For instance, the Joint Initiative for Hydrogen Vehicles across Europe (JIVE) project seeks to deploy 139 new zero-emission fuel cell buses and associated refueling infrastructure across five European countries. JIVE is co-funded by a 32 million euro grant from the Fuel Cells and Hydrogen Joint Undertaking under the European Union Horizon 2020 framework program for research and innovation. Planned operating sites include the UK, Belgium, Germany, Italy and Denmark.

Elsewhere, British carmaker Jaguar Land Rover is working on a government-sponsored initiative, Project Zeus, that will develop fuel cell technologies for its larger vehicles. While the project remains in early development and the focus is on developing hydrogen powertrain technology, the first concept developed as a result of Project Zeus is likely to be an Evoque-sized SUV.

Getting prepared

As discovering sustainable and viable hydrogen solutions begins to take off, hydrogen infrastructure will also be key to delivering the fuel source to the automotive industry. Infrastructure doesn't only involve producing the fuel itself, but also the pipework to transport it, and the development of the fuel cells. A key component in this infrastructure is steel.

High quality steel tubes will be an important requirement for gas companies, who will require flexible solutions that can help them set up refuelling stations wherever they're required. Sandvik is already working with one leading gas and engineering company, Linde, and is supplying its portable Solution in a Container to help the company build refuelling stations across Europe. The stainless-steel alloy tubes are used to transport hydrogen from a storage tank to a dispenser usually located about 40 to 60 meters apart.

Linde's hydrogen gas is transported under both low and high pressures of up to 900 bars, so Sandvik's tubes meet strict safety guidelines. The long tubes eliminate the need for conventional fittings, such as cone and thread connections or welding, which are normally used to connect shorter tubes. Removing these connections helps reduce the risk of leakage and station shutdowns.

In addition to hydrogen transport infrastructure, materials technology is also central to fuel cell development. The Sandvik Sanergy® product platform consists of a coated strip for one of the most critical components in the fuel cell stack. The strip is ready to be pressed to bipolar fuel cell plates, eliminating the costly need for individual plate coating. Today Sandvik has a unique, large-scale production facility in Sandviken, Sweden, and is ready for fuel cell technology to take off.

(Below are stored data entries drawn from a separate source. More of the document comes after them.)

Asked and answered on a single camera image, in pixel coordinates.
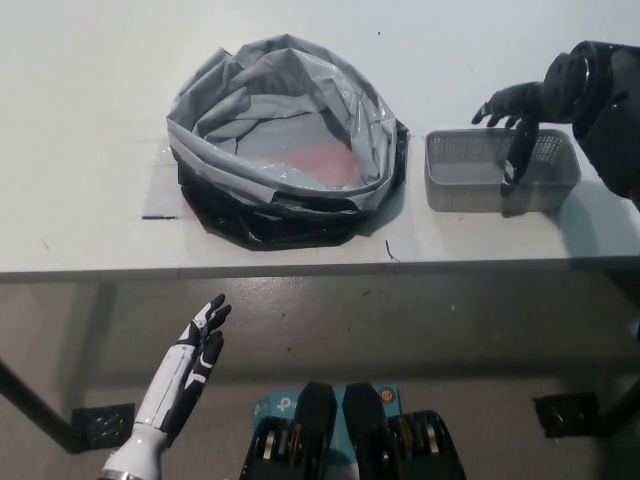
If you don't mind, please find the black and teal robot body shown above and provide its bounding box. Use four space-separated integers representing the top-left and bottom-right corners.
242 382 469 480

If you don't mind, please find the black table foot plate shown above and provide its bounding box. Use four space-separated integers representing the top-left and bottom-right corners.
532 394 601 440
71 403 136 454

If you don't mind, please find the white and black left hand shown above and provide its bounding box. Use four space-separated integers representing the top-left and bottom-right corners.
132 293 233 436

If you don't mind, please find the black and white right hand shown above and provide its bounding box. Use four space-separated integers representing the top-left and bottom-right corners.
472 82 546 199

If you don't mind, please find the clear plastic film sheet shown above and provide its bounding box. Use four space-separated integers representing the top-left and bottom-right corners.
143 149 182 220

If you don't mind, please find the black diagonal table leg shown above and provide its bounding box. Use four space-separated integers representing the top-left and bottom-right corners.
0 357 77 454
599 377 640 436

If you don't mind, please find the grey perforated rectangular basket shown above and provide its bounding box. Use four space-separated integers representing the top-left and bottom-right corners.
423 128 583 214

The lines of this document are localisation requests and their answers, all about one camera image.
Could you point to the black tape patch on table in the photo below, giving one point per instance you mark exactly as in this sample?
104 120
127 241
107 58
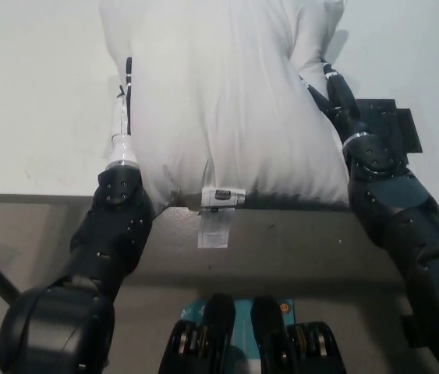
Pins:
386 117

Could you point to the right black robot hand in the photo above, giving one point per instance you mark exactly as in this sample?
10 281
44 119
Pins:
345 105

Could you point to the white square pillow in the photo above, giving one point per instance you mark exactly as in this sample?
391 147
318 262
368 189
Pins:
227 97

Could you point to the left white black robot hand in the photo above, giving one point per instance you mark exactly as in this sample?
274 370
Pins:
123 148

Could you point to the white pillow care label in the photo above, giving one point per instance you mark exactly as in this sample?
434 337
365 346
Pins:
215 233

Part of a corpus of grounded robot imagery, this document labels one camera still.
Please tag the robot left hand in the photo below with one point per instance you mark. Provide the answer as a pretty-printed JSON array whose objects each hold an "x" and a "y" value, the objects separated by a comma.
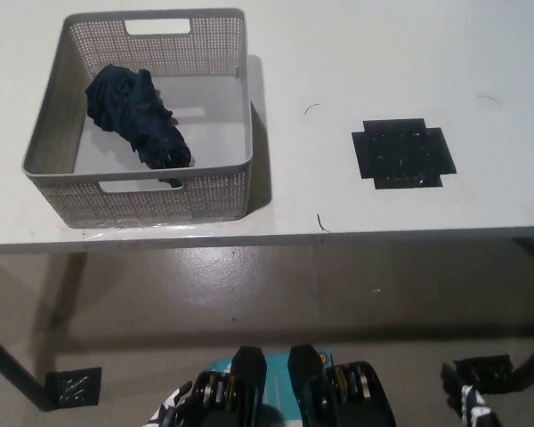
[{"x": 169, "y": 409}]

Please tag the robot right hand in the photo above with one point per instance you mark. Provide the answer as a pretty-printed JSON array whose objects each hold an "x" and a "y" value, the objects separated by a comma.
[{"x": 474, "y": 407}]

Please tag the navy folding umbrella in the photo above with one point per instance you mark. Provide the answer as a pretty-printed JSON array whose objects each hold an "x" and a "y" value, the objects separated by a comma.
[{"x": 133, "y": 111}]

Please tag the robot left black body block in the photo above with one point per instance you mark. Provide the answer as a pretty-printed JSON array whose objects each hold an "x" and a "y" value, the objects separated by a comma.
[{"x": 247, "y": 369}]

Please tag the robot black body block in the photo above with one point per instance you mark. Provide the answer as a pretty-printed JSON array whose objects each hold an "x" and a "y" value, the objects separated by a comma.
[
  {"x": 309, "y": 369},
  {"x": 247, "y": 369}
]

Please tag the robot right black body block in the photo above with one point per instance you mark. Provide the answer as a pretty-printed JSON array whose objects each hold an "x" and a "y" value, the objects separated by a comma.
[{"x": 309, "y": 369}]

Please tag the grey perforated plastic basket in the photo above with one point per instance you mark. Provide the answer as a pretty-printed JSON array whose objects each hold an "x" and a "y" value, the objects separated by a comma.
[{"x": 213, "y": 200}]

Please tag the black tape patch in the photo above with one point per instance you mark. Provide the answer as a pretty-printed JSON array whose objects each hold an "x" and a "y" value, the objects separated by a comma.
[{"x": 400, "y": 151}]

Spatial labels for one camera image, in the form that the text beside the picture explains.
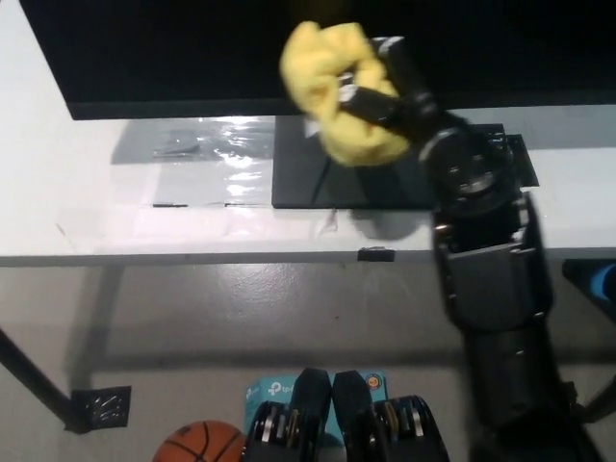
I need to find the black stool with blue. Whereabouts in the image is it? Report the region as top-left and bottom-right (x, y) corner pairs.
(561, 258), (616, 307)

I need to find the black tape patch floor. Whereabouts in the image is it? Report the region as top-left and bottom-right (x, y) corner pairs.
(64, 384), (133, 433)

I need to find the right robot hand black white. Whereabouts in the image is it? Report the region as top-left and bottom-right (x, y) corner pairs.
(336, 36), (466, 158)

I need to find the orange basketball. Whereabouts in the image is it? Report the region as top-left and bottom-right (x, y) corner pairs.
(154, 420), (247, 462)

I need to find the teal tp-link box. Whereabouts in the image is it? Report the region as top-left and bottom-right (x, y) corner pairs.
(244, 369), (389, 434)

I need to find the yellow microfibre cloth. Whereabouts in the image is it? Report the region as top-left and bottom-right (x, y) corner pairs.
(280, 21), (411, 167)

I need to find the clear glossy tape sheet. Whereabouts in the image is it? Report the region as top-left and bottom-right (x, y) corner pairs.
(111, 115), (344, 238)

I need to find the black tape piece desk edge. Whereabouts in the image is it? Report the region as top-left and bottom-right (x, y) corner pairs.
(358, 245), (397, 263)

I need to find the black HP monitor with stand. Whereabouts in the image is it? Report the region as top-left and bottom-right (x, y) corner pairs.
(17, 0), (616, 212)

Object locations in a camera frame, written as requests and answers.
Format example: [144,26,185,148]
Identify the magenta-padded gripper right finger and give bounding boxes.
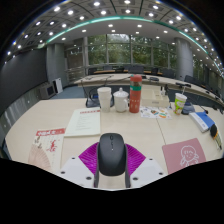
[124,143,167,189]

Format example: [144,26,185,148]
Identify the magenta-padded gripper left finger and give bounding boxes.
[54,142,101,189]

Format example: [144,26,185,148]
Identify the black computer mouse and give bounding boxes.
[96,132,128,177]

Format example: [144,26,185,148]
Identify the pink mouse pad with drawing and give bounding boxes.
[161,137,207,175]

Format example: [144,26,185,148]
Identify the red and white fan booklet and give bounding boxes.
[27,127,66,174]

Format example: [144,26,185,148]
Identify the white printed paper document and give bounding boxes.
[64,107,102,138]

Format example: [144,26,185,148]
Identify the colourful printed leaflet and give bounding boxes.
[139,105,172,120]

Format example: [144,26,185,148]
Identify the white cardboard box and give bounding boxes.
[141,87,170,108]

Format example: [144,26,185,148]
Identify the white lidded ceramic mug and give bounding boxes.
[112,87,130,113]

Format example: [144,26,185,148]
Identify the green and white drink cup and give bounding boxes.
[174,87,188,116]

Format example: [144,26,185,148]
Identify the blue and white book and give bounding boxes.
[188,111,216,133]

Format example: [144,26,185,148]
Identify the dark grey conference phone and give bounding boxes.
[181,101,196,115]

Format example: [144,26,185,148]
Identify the red thermos bottle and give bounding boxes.
[128,74,143,114]

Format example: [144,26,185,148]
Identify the white paper cup stack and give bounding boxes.
[97,86,112,113]

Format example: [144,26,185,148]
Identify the black handheld microphone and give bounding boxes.
[209,123,223,151]

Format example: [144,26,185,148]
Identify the grey floor cabinet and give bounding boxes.
[39,83,56,100]

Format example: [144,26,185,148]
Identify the white upright floor appliance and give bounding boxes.
[53,78,64,94]

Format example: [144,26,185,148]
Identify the black office chairs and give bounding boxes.
[87,64,224,101]

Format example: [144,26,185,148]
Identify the ceiling lights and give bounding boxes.
[6,0,222,68]

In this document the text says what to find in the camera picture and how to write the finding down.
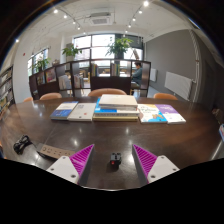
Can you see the medium green potted plant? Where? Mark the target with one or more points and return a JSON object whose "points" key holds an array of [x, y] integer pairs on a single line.
{"points": [[71, 51]]}

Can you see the dark wooden shelf unit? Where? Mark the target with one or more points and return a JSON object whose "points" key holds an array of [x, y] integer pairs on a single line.
{"points": [[110, 83]]}

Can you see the cream coloured book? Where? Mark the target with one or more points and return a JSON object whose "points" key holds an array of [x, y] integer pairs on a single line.
{"points": [[115, 117]]}

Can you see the white illustrated picture book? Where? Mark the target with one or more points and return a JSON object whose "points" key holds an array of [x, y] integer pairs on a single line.
{"points": [[151, 114]]}

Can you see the tall wall bookshelf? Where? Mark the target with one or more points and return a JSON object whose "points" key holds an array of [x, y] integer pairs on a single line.
{"points": [[6, 90]]}

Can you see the large green potted plant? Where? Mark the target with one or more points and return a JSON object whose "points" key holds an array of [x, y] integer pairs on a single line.
{"points": [[119, 46]]}

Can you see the orange chairs group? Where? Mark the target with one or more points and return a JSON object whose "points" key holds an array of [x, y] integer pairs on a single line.
{"points": [[106, 92]]}

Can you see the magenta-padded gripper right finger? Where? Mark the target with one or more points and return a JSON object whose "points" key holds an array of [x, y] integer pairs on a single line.
{"points": [[160, 166]]}

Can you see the bright blue book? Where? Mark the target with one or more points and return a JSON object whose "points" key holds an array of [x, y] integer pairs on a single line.
{"points": [[100, 110]]}

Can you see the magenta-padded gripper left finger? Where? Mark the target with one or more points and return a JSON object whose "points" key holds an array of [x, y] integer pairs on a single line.
{"points": [[66, 168]]}

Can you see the small white wall radiator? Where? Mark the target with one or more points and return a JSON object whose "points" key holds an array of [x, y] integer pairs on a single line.
{"points": [[153, 75]]}

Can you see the ceiling spotlights group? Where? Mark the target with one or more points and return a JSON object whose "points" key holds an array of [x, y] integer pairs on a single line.
{"points": [[145, 3]]}

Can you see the grey-white hardcover book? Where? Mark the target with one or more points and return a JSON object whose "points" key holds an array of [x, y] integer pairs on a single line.
{"points": [[118, 100]]}

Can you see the ceiling air conditioner unit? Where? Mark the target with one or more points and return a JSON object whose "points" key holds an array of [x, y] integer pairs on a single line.
{"points": [[100, 19]]}

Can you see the large white wall radiator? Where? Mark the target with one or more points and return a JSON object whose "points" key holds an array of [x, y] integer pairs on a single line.
{"points": [[178, 85]]}

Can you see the purple and white book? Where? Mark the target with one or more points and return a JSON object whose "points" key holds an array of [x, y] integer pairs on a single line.
{"points": [[170, 113]]}

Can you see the blue and white book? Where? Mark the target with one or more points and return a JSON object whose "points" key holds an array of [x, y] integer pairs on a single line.
{"points": [[221, 132]]}

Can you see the small black charger block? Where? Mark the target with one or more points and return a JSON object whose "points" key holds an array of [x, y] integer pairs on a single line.
{"points": [[115, 158]]}

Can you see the white book with red mark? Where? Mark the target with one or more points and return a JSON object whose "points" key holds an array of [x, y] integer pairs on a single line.
{"points": [[81, 111]]}

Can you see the dark blue book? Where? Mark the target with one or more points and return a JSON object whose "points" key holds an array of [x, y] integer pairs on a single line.
{"points": [[63, 110]]}

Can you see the small green potted plant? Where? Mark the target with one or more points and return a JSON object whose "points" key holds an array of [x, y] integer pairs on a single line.
{"points": [[41, 62]]}

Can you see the person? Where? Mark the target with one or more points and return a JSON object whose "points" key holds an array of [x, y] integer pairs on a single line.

As the automotive industry moves away from petrol and diesel vehicles, many automakers are entering new territory. While developments in BEV technology are well underway, it's important to recognize that other sustainable options may better suit certain automotive requirements. Hydrogen fuel cells remain a work in progress, but ongoing investment and their clear potential make hydrogen a strong contender for the industry's greener future.